Your task: All of the data is to be set down again without any alteration.

Dataset extract:
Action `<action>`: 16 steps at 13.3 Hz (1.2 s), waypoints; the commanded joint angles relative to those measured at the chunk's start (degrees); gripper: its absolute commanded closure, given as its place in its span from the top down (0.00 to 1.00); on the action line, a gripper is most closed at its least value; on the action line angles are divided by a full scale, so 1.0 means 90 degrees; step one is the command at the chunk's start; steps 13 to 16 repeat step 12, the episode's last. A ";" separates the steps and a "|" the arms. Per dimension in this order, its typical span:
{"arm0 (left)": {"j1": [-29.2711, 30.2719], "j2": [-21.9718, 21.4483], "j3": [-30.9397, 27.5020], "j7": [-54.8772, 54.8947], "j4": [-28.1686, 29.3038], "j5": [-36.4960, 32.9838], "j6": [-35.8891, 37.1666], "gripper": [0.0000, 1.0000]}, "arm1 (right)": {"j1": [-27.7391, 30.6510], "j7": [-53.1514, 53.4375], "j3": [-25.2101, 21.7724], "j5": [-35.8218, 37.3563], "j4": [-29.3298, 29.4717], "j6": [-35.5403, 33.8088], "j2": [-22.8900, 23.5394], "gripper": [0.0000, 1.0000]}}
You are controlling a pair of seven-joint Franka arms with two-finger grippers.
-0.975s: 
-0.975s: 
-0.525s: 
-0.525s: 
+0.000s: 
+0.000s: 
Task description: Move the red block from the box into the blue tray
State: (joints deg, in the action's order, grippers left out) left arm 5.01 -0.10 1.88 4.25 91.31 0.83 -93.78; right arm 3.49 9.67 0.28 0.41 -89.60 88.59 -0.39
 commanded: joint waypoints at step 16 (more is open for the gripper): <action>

Reply to the exercise:
Action `<action>`: 16 steps at 13.3 Hz (1.2 s), waypoints; the commanded joint angles relative to those measured at the chunk's start (degrees); gripper: its absolute commanded closure, given as its place in its span from the top down (0.00 to 1.00); on the action line, a gripper is most closed at its least value; on the action line angles are divided by a full scale, so 1.0 means 90 degrees; step one is the command at the chunk's start; steps 13 to 16 repeat step 12, the episode's last. A ";" separates the steps and a "|" the arms. Per dimension in this order, its typical span:
{"arm0 (left)": {"j1": [-29.2711, 30.2719], "j2": [-21.9718, 21.4483], "j3": [-30.9397, 27.5020], "j7": [-54.8772, 54.8947], "j4": [-28.1686, 29.3038], "j5": [-36.4960, 32.9838], "j6": [-35.8891, 37.1666], "gripper": [0.0000, 1.0000]}, "arm1 (right)": {"j1": [-27.7391, 30.6510], "j7": [-53.1514, 53.4375], "j3": [-25.2101, 21.7724], "j5": [-35.8218, 37.3563], "j4": [-29.3298, 29.4717], "j6": [-35.5403, 33.8088], "j2": [-22.8900, 23.5394], "gripper": [0.0000, 1.0000]}}
You are controlling a pair of seven-joint Franka arms with two-finger grippers.
-0.975s: 
-0.975s: 
-0.525s: 
-0.525s: 
+0.000s: 
+0.000s: 
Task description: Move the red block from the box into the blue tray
State: (joints deg, in the action's order, grippers left out) left arm 5.01 -0.10 1.88 4.25 91.31 0.83 -93.78; right arm 3.49 9.67 0.28 0.41 -89.60 88.59 -0.39
 commanded: joint waypoints at step 16 (more is open for the gripper): <action>

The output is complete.